__Requirement__
Work through the records below and copy every line that includes "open".
######
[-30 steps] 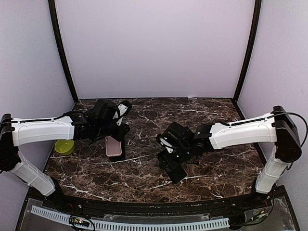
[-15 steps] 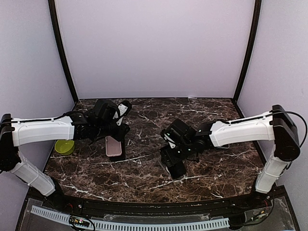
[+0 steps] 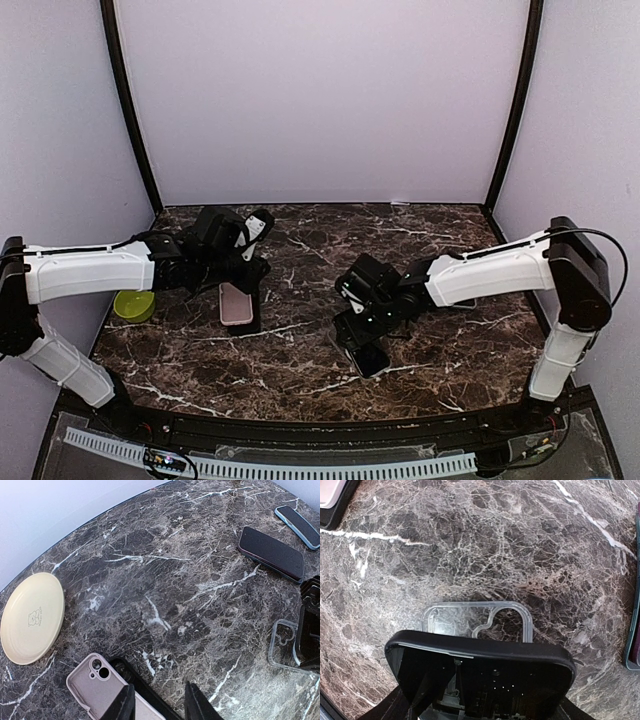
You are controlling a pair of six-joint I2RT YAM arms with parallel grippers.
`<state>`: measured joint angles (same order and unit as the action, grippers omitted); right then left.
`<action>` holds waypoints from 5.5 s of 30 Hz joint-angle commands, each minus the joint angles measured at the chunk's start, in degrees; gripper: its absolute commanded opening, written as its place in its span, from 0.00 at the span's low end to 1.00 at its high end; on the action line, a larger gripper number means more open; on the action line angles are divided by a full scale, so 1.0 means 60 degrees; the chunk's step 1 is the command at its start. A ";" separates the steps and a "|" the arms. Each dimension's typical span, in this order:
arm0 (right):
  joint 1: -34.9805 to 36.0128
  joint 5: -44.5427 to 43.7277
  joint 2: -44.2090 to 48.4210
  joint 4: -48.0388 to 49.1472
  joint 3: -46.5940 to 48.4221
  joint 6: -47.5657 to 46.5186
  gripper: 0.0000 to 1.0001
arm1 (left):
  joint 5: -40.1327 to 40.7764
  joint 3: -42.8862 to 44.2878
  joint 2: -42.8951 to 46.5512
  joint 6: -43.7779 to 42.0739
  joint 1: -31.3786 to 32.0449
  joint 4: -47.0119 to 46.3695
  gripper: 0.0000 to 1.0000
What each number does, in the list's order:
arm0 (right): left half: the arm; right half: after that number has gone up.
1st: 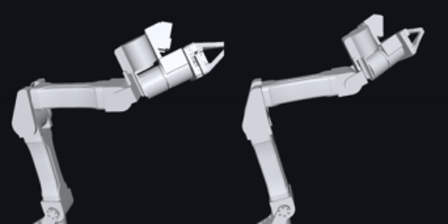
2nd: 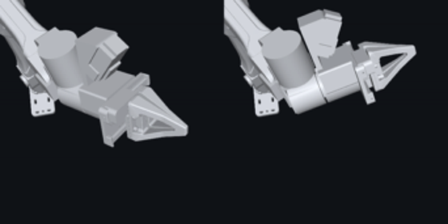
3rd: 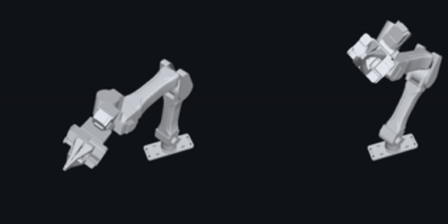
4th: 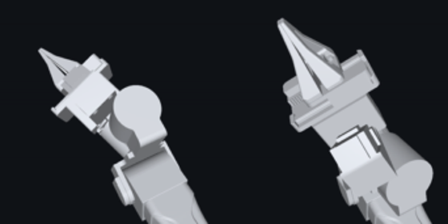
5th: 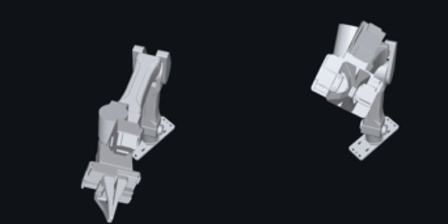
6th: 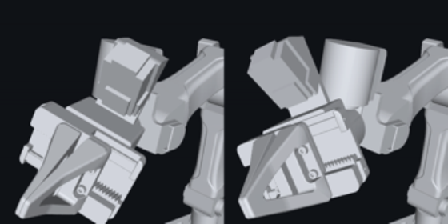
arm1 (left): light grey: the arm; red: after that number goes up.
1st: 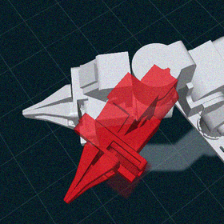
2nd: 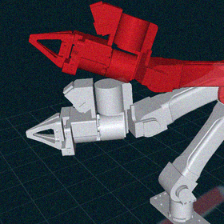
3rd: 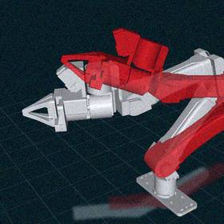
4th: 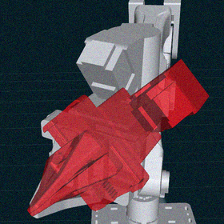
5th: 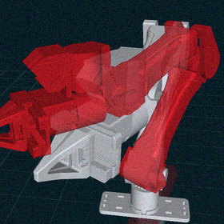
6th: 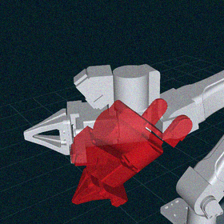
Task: Put the phone into the phone case
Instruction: Install the phone into the phone case, then adjust the phone and the phone case.
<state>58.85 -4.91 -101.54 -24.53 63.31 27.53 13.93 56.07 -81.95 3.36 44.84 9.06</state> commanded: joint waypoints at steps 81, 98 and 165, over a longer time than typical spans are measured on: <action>-0.0924 0.0905 -0.0568 0.0821 -0.0149 -0.1447 0.11 | -0.2264 0.0627 -0.4504 0.0280 0.2473 -0.0914 0.29; -0.1151 0.0195 0.1203 -0.0120 -0.0852 -0.1122 0.12 | -0.2731 -0.0209 -0.3098 -0.0456 0.2473 -0.1157 0.33; 0.1222 0.1099 0.3948 -0.1130 -0.3428 0.1854 0.17 | 0.1197 0.2332 -0.4031 -0.3150 0.2397 -0.0486 0.40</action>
<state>67.53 -1.26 -81.34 -27.16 40.91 42.50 17.85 71.81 -111.74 -13.45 60.03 6.48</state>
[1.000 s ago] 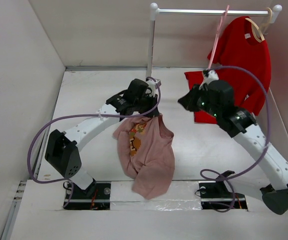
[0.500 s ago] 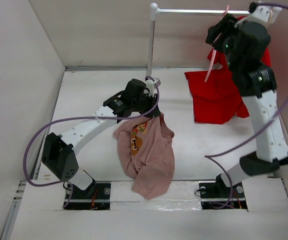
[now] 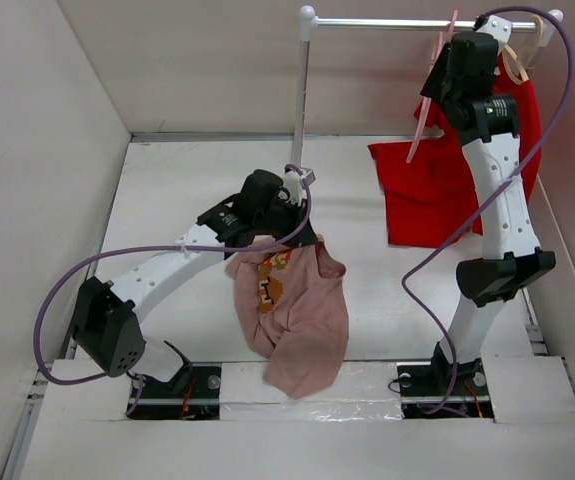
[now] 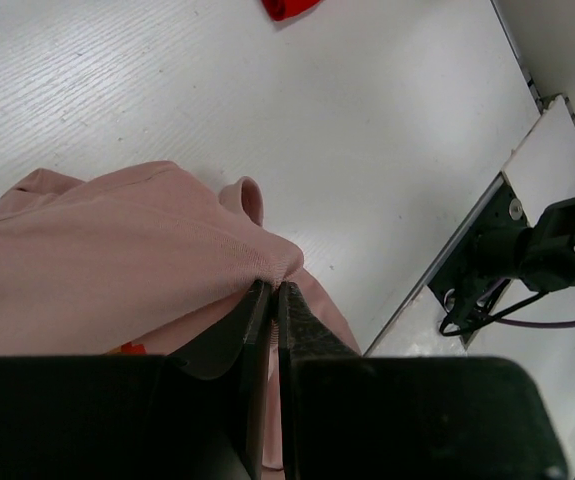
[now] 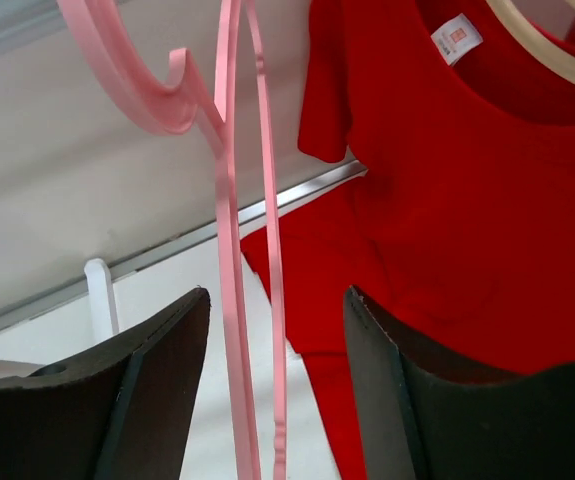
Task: Place the t-shirt on the hanger
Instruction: Pick up the hanger from the clothesline.
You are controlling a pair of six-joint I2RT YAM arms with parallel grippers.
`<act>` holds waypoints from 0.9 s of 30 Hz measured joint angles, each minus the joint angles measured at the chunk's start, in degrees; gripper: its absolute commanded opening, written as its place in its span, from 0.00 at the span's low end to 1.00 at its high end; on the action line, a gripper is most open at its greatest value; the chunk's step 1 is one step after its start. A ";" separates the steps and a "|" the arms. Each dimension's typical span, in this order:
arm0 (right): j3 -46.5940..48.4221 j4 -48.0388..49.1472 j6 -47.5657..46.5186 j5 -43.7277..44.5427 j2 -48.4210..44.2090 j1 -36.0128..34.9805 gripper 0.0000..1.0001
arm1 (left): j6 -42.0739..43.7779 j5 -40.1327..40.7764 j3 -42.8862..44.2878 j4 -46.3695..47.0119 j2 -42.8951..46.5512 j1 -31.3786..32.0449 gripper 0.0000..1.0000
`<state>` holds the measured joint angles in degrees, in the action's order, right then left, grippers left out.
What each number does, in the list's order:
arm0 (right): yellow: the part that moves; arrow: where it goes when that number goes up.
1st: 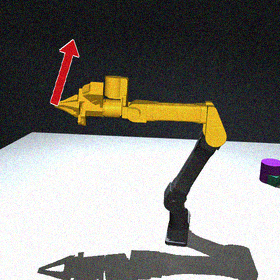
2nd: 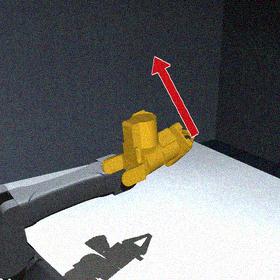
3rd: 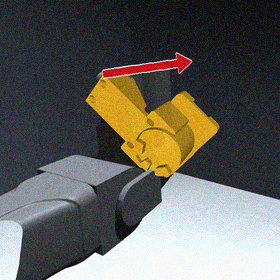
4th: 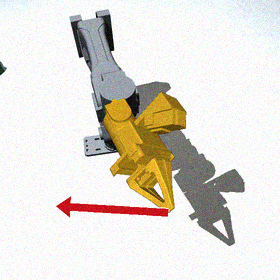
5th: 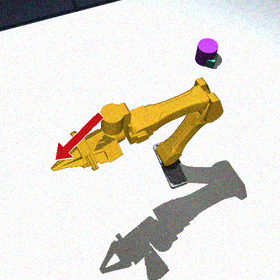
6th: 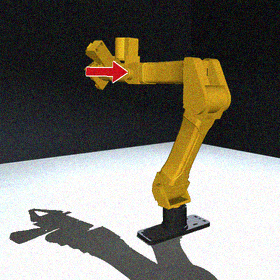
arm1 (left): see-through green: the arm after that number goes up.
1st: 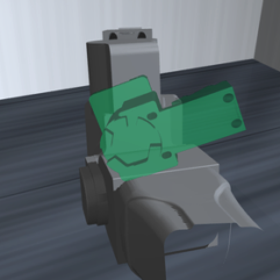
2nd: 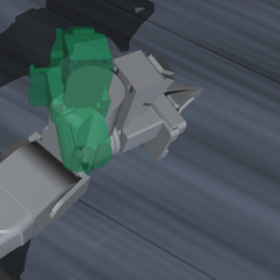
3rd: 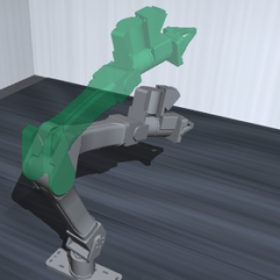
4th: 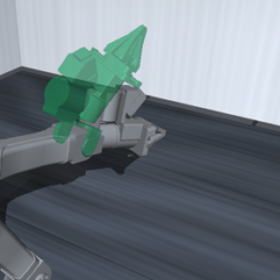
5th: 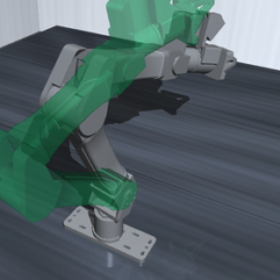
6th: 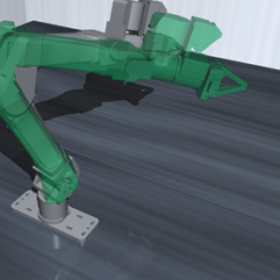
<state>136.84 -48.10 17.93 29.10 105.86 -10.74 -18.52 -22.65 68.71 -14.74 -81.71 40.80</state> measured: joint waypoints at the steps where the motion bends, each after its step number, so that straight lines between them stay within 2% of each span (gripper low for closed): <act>1: -0.22 0.11 -0.20 -0.13 0.20 0.17 0.56 | 0.02 -0.24 0.00 0.00 0.00 0.00 0.00; 7: -2.05 2.34 -0.44 -3.54 1.33 0.72 0.53 | 0.35 -0.90 0.00 0.22 0.00 -0.02 0.00; 11: -4.00 3.61 -0.85 -5.33 1.68 1.36 0.41 | 0.50 -0.94 0.00 0.26 -0.24 0.00 0.00; 14: -4.13 3.89 -1.27 -5.75 2.40 1.40 0.27 | 0.55 -0.92 0.00 0.37 -0.81 0.00 0.00; 15: -4.17 4.00 -1.33 -5.81 2.60 1.40 0.16 | 0.61 -0.92 0.00 0.37 -1.01 -0.02 0.00; 18: -4.26 4.68 -1.99 -6.12 2.84 1.40 0.00 | 0.70 -0.92 0.00 0.39 -1.42 0.00 0.00; 27: -6.27 8.13 -4.72 -8.94 0.33 1.40 0.00 | 0.72 -0.72 1.09 0.37 -2.82 -0.02 0.00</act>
<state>130.56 -39.97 13.21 20.16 106.19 -9.34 -17.80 -23.38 69.80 -14.37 -84.53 40.77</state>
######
__Your solution__
`<action>` holds waypoints from 5.5 s of 30 Hz joint-angle commands, each minus the joint angles measured at the chunk's start, in degrees; gripper: its absolute commanded opening, written as its place in its span, from 0.00 at the span's low end to 1.00 at its high end; on the action line, a larger gripper number means more open; on the action line angles are divided by a full scale, so 1.0 means 60 degrees; the chunk's step 1 is the command at its start. A ";" separates the steps and a "|" the arms. Each dimension's typical span, in this order:
`<act>` holds waypoints from 0.9 s of 30 Hz measured joint angles, each minus the joint angles measured at the chunk's start, in degrees; gripper: its absolute commanded opening, written as its place in its span, from 0.00 at the span's low end to 1.00 at its high end; on the action line, a gripper is most open at its greatest value; the chunk's step 1 is one step after its start. A ";" separates the steps and a "|" the arms. Each dimension's typical span, in this order:

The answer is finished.